Work item » From the entries provided below, copy each line that contains the word "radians".

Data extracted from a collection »
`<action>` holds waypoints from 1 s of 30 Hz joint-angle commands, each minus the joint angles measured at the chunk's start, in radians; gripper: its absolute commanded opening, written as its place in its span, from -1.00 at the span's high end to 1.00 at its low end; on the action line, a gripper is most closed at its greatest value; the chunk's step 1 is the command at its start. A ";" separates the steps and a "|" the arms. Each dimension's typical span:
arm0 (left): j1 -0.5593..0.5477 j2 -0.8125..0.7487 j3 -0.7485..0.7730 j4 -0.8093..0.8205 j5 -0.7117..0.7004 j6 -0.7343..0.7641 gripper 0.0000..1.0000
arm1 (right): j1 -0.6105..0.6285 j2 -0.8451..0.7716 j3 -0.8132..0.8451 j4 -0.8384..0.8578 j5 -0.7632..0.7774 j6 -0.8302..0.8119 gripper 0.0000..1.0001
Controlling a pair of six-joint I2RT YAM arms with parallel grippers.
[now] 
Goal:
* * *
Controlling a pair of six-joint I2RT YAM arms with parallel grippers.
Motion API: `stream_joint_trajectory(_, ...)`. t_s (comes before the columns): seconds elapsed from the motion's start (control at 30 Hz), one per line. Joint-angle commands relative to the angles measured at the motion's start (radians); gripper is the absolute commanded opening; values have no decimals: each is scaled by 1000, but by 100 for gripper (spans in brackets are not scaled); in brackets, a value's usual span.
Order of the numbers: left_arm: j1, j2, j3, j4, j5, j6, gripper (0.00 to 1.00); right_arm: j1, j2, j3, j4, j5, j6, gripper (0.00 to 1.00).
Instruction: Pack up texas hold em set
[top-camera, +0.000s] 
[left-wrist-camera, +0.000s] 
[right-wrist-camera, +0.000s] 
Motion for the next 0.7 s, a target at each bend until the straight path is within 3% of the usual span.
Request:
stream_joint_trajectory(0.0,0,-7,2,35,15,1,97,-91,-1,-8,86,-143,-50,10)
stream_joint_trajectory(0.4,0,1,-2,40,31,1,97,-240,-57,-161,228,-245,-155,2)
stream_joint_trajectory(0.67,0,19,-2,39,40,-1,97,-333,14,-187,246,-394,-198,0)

Solved exercise »
`<action>` holds waypoints from 1 s of 30 Hz joint-angle commands, each minus the joint angles measured at the chunk's start, in radians; gripper: its absolute commanded opening, written as its place in its span, from -1.00 at the span's high end to 1.00 at its low end; on the action line, a gripper is most closed at its greatest value; the chunk's step 1 is the command at its start. A ";" separates the steps and a "|" the arms. Each dimension's typical span:
Motion API: `stream_joint_trajectory(_, ...)`. t_s (comes before the columns): seconds elapsed from the motion's start (control at 30 Hz), one per line. Joint-angle commands relative to the angles measured at the motion's start (radians); gripper is the absolute commanded opening; values have no decimals: each is scaled by 1000, but by 100 for gripper (spans in brackets are not scaled); in brackets, a value's usual span.

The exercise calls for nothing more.